Dataset section:
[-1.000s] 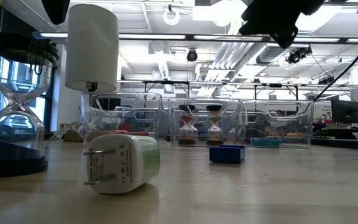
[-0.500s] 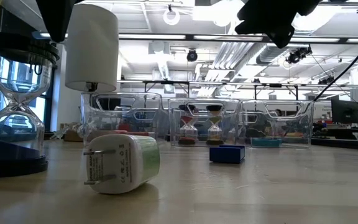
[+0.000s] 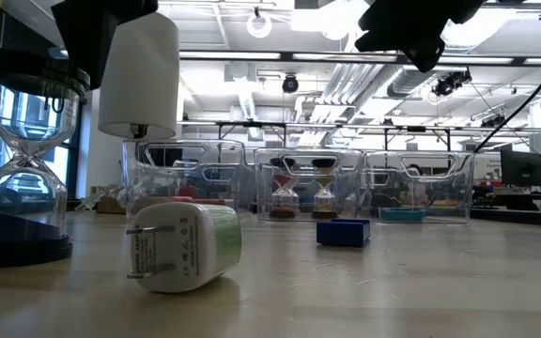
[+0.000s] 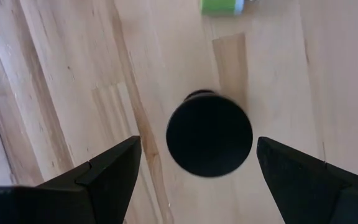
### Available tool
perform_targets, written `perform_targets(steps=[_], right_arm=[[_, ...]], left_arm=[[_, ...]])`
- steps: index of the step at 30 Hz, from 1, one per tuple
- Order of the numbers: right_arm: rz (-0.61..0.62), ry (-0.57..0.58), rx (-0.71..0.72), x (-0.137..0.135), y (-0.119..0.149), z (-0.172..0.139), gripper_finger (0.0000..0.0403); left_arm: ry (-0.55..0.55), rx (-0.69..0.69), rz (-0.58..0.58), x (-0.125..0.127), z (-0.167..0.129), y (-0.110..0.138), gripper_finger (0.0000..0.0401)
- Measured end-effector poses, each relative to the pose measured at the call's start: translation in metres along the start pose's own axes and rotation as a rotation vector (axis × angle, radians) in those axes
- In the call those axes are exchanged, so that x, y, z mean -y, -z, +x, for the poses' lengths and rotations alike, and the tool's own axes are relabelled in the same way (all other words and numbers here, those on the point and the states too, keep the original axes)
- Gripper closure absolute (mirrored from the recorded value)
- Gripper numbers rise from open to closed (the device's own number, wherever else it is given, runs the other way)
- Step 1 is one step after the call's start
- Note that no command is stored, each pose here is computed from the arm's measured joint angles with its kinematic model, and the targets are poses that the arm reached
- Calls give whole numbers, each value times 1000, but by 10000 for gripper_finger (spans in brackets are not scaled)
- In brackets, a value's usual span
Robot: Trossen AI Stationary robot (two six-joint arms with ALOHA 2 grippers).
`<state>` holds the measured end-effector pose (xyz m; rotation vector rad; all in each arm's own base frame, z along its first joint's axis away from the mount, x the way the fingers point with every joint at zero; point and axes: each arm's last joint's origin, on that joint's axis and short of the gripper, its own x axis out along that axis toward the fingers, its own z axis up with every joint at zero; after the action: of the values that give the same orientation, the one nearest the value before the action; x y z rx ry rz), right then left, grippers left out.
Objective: Pick & Place Office items
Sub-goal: Put the blue hourglass into the middle transparent bin
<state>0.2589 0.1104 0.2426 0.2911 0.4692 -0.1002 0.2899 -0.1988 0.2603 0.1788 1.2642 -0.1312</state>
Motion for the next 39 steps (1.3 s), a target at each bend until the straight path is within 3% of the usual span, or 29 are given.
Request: perform_targets(steps=[24,39], right_arm=[[-3,5,3,0,0,0,292],[6,9,8,0,0,0,292]], left_arm=[[69,35,52,-7,28,1,93],[72,36,53,-7,38,6,203]])
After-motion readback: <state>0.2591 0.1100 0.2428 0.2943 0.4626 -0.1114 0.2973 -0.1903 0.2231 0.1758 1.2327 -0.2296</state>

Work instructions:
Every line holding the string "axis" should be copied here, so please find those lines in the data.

Solution to this problem:
- Measured end-effector poses, each relative to the pose measured at the call's start: translation in metres along the start pose's own axes and rotation as a rotation vector (axis × angle, radians) in those axes
`<state>` holds the measured end-effector pose (xyz m; rotation vector rad; all in each arm's own base frame, z along its first joint's axis away from the mount, x the way the fingers point with every joint at zero; point and axes: each arm's last joint's origin, on that joint's axis and short of the gripper, its own x axis out along that axis toward the fingers, its own z axis up with every joint at zero; after the action: of the values that give the same orientation, the one nearest the value before the action; x y z rx ry rz), right then left, grippers left out.

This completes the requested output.